◆ **PROBLEM**
Lines from the one containing "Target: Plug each" through the end of the material are to be retyped exactly; do not copy pictures.

◆ **EXERCISE DATA**
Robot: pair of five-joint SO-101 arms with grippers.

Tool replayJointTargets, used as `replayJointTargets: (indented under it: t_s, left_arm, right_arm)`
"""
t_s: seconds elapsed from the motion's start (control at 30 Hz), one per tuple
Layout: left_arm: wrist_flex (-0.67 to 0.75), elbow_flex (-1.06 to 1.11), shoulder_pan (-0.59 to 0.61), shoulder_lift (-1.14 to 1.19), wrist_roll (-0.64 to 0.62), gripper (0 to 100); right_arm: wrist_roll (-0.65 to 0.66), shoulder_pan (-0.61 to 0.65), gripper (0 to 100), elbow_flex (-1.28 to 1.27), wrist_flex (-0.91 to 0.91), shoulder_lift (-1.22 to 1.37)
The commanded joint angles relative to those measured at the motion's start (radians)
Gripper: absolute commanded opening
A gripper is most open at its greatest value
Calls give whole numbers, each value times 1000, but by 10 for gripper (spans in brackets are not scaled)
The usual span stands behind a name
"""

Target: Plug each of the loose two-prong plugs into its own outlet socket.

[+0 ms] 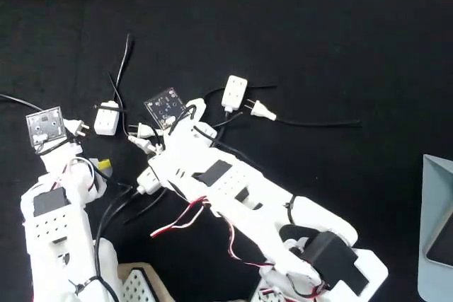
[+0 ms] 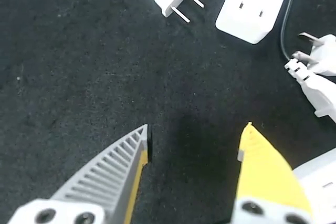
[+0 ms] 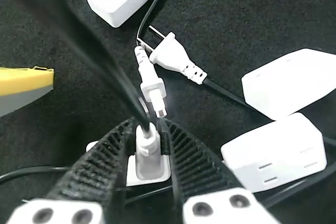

◆ **OUTPUT FOR THIS EXERCISE**
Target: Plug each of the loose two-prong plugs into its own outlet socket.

[+0 ms] 
[+0 ms] 
[+0 ms] 

What the exercise required is now done.